Yiqi Fumai lyophilized injection is accepted by most patients in China because of its effectiveness and safety, and can be used as an important supplementary drug for HF treatment. At a pathophysiological level, YQFM improves coronary blood flow, reduces myocardial oxygen consumption, inhibits inflammatory mediators, and reduces myocardial injury (24). The potential mechanism may be multifactorial. At a molecular level, it could improve cardiac tissue damage and fibrosis and reduce the serum levels of BNP, CK, LDH, and hs-CRP (25, 26). It has also been discovered to improve the mitochondrial function of cardiomyocytes by regulating mitochondrial biogenesis-related proteins and inhibiting apoptosis while attenuating cardiac hypertrophy by autophagy regulation through the PI (3) K/AKT/mTOR pathway (11, 27).

Furthermore, YQMF attenuates doxorubicin-induced cardiotoxicity, hepatotoxicity, and nephrotoxicity in rats by oxidative stress inhibition, inflammation, and apoptosis (28). In a meta-analysis of 33 RCTs (10), YQFM combined with standard HF therapy was reported to have a significantly higher likelihood of improving treatment response. According to reports, YQFM considerably improved heart function, the performance of the 6-Minute Walk Test, and the patient’s quality of life, as well as lowered NT-proBNP levels. The AEs and clinical safety of YQFM has been well documented and assessed in previous studies. Potential adverse effects of YQFM mainly include pruritus, rashes, nausea, palpitations, and drowsiness, and most of them were remitted after treatment (10, 29). Safety surveillance studies with large sample sizes have been performed, which reported low incidence of AEs from 0.176 to 1.25% (29–31). Several systematic reviews of RCTs also reported that an acceptable safety profile (10, 32, 33). Overall, YQFM has been demonstrated to be safe, with very low incidence of AEs.

3.2. Exposure rationale

3.2.1. Endpoints and outcome measures rationale

Since patients are prone to recurrence with exacerbation and have a high risk of death and readmission during the vulnerable 90 days after HF hospitalization (34, 35), we focused on this 90-day composite endpoint, a high-risk period for AHF patients that require special attention and close follow-up (36, 37). Besides, evidence has shown that HF patients’ vital signs (e.g., heart rate) and medication adherence after discharge are prognostic factors (38–40). However, many efficacy studies of pharmacological interventions have neglected this association and have not collected this data. Therefore, we used the smartwatch and app to collect information on vital signs and medication adherence during follow-up. Meanwhile, patients might be remotely monitored through the app to save time and money on unnecessary travel. The use of smartwatches could better monitor patients’ health conditions. Innovative models of remote monitoring based on technological advances may help overcome the challenges of long follow-up management for patients and reduce shedding rates.

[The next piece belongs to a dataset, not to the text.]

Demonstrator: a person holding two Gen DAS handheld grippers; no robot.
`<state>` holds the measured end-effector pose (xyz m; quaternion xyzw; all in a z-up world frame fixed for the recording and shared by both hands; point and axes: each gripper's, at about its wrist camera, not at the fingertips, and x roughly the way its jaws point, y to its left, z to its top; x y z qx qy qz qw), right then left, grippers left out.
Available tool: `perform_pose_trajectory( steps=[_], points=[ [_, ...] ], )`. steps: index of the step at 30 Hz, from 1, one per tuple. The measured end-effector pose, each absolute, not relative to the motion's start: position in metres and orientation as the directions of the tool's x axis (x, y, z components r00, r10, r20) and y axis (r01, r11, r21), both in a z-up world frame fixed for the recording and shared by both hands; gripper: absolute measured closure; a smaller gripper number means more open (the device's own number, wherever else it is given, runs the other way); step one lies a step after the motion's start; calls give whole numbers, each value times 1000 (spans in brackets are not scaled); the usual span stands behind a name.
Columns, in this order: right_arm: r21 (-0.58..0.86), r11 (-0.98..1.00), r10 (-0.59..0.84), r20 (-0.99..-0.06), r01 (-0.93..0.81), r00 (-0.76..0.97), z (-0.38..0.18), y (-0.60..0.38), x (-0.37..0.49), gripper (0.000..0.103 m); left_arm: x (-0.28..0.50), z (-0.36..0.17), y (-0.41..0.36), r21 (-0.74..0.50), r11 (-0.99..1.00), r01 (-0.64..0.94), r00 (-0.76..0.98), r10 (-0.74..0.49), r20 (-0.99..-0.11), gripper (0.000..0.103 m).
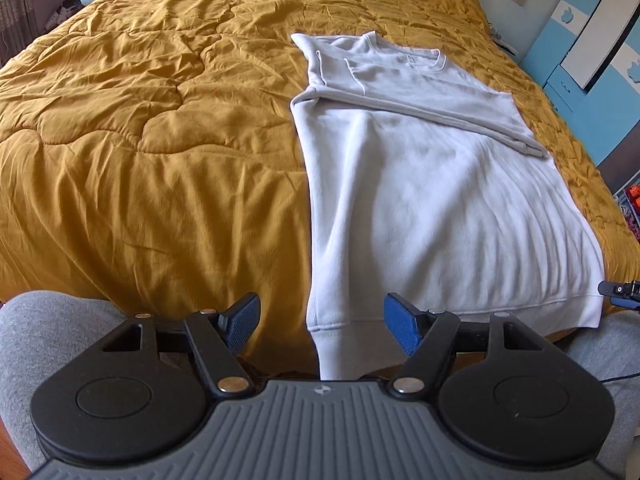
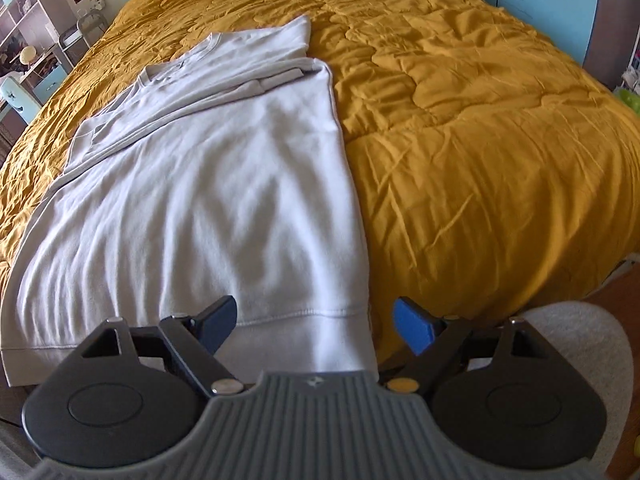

3.2.2. Study design rationale

In our study, we will apply a broader eligibility criterion and nearly the same outcome measures as the AUGUST-AHF RCT study (shown in Tables 1, 2). The study results will represent the long-term effectiveness of YQFM in a real-world setting.

Furthermore, we will compare the population and results of our study with the AUGUST-AHF RCT study. Complex patients with multimorbidity or a history of specific treatments, like heart transplantation, will be excluded from the AUGUST-AHF RCT investigation, raising concerns regarding the trial’s generalizability and the unknown benefit and risk of Yiqi Fumai Lyophilized Injection for this group. In our study, we specifically set up an assessment to determine whether patients are eligible for the AUGST-AHF RCT study. By comparing the populations of the two studies, we could determine the representativeness of the AUGUST-AHF RCT study populations to real-world patients and describe differences in the characteristics of patients who met the RCT eligibility criteria and those who did not participate in a real-world setting, something that is rarely mentioned in existing studies. Those who do not meet the AUGUST-AHF eligibility criteria will be analyzed separately to obtain efficacy in an underrepresented population.

Some studies have demonstrated that the outcomes of patients in clinical trials differ from those in real-world settings, with lower survival rates and a higher incidence of AEs (13, 14). The results of our study will be compared with AUGUST-AHF to verify whether this condition also exists in HF patients and to analyze its possible causes. The outcome measures are largely the same between the two studies, facilitating data comparability. Furthermore, differences in compliance between trial and non-trial patients have been cited as an important reason for differences in results (39). Thus, we will include compliance analysis as an important part of the study to explore the differences in compliance between patients in and out of clinical trials and their impact on clinical outcomes. The study outcomes will aid patients, physicians, and policymakers in selecting the optimal treatment options for all patient subgroups. The method could potentially serve as a model for utilizing RCT-validated data in routine clinical practice.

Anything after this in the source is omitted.